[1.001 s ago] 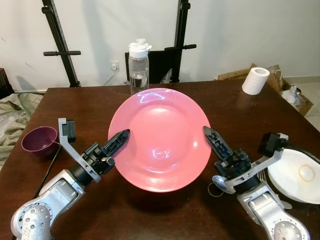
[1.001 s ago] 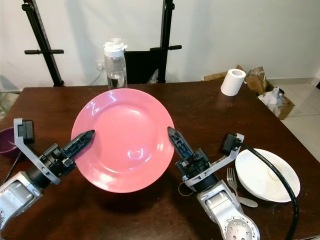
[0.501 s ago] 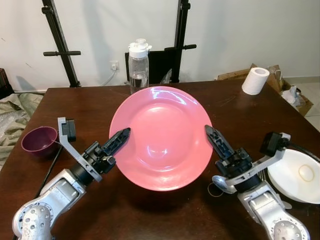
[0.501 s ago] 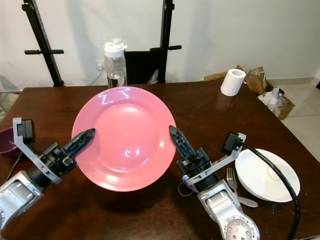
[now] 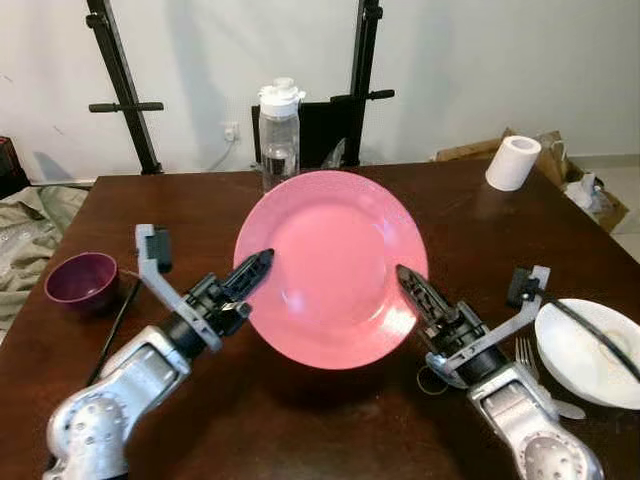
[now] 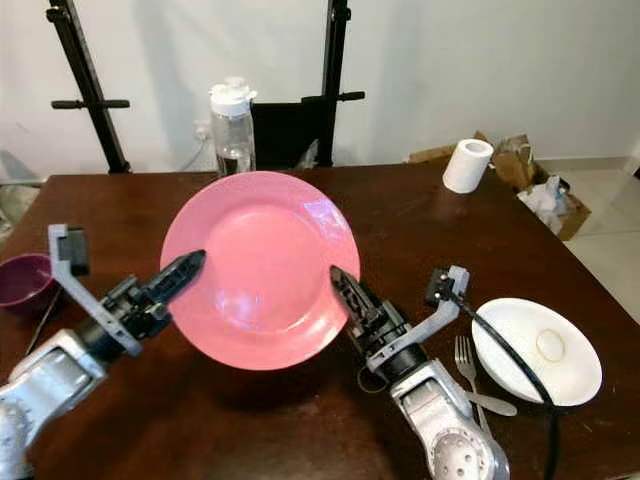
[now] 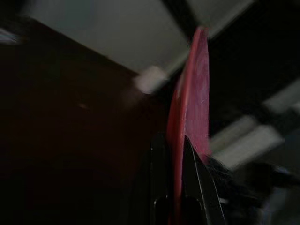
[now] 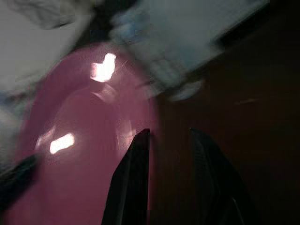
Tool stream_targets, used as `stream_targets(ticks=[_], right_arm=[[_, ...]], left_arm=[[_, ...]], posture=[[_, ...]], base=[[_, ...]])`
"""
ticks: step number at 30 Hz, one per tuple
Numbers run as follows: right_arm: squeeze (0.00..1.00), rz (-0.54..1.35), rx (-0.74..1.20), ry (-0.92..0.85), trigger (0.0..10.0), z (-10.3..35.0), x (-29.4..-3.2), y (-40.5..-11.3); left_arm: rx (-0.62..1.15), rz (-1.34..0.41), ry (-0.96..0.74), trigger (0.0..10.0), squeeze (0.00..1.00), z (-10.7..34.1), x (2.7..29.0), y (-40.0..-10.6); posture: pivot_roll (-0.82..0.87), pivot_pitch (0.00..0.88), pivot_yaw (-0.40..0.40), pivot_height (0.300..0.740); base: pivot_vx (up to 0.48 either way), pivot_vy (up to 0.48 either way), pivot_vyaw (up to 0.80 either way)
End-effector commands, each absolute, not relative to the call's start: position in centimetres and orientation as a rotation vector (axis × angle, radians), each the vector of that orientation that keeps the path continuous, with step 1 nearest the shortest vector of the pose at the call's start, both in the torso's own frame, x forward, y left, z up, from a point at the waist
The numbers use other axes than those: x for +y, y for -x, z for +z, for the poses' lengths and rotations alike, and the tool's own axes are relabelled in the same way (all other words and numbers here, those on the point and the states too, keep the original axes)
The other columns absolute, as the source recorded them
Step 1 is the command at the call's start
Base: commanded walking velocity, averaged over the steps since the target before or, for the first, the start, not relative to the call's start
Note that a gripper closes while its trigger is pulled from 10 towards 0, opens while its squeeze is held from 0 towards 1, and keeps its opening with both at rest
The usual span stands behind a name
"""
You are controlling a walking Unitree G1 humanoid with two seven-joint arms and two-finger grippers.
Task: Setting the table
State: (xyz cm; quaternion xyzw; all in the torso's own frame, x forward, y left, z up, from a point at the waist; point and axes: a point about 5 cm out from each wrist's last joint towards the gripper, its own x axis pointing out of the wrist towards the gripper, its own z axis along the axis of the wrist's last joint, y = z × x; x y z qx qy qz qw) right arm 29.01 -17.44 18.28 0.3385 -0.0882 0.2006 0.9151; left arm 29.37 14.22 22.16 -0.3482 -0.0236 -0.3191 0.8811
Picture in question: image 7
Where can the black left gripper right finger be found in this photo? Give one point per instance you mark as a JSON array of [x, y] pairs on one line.
[[199, 192]]

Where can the red plate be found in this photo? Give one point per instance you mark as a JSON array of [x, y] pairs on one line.
[[195, 93]]

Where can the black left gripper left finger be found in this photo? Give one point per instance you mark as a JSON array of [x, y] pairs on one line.
[[164, 178]]

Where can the dark brown wooden table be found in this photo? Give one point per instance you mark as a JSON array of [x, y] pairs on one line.
[[70, 140]]
········
#### TASK DIRECTIONS:
Nothing but a number is wanted: how many lines in the records above include "start".

#### EXERCISE SOLUTION:
3